They remark at our silence.
I love the way we writhe under the sheets of a thirteenth century rhythm. With our interlocking fingers we constrict the rhymes out of the tight throats of young men suffering from plague. I adore our capacity to be void of pleasure while pushing each other's mouths wider with our mechanical tongues. I know and I know you do too. We're exempt of intimacy while we fuck each other's brains out. The dirge blithely presses us together. We hardly speak. We hardly feel. We hardly know what it's like to be satisfied but we press and pull and sigh for theatrical effect.

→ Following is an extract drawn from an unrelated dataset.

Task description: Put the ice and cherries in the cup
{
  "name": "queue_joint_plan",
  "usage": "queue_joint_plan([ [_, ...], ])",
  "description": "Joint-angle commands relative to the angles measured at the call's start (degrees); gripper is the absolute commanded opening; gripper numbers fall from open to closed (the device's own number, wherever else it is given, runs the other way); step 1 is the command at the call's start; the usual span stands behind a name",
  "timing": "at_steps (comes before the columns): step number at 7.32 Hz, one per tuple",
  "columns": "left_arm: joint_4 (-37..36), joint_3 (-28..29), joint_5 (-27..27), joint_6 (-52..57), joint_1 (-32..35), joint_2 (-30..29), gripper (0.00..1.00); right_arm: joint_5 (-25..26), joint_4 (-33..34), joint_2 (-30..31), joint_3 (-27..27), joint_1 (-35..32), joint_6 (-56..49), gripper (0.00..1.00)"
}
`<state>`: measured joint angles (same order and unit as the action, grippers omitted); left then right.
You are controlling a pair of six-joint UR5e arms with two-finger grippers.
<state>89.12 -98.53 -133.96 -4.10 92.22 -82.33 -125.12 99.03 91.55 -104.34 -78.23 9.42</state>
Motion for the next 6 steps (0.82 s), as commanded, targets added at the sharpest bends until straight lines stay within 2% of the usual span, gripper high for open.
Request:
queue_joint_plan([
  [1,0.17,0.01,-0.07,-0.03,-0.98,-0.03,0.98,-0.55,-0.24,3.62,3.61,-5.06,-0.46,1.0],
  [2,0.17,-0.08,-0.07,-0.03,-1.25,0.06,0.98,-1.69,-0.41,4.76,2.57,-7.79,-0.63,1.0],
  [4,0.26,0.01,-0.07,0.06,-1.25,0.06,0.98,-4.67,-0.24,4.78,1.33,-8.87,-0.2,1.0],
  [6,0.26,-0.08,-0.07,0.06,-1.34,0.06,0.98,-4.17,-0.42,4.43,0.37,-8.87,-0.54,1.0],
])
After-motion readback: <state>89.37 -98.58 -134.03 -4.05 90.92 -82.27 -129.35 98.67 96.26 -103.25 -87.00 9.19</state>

We live in feigned recognition of a sensitive falsehood that will reunite us again. We are mere acquaintances.
Lips and lies and lamentation
Sneers and sighs of resignation
We're nowhere but we never were,
So it's okay – we're tempted to say but our lips only part for each other when they meet under the sheets of a thirteenth century rhythm. The young chamber men still sing when we meet because they see we lack compassion and empathy for one another. We breathe a disease into each other: the living essence of hypocrisy. You part your lips to sing an empty tune but cut yourself short before the sound scorches the air.
As long as we're mute I won't feel and you won't break my heart. So let's touch again. Leave the song. Leave the love somewhere else and let's make empty noise.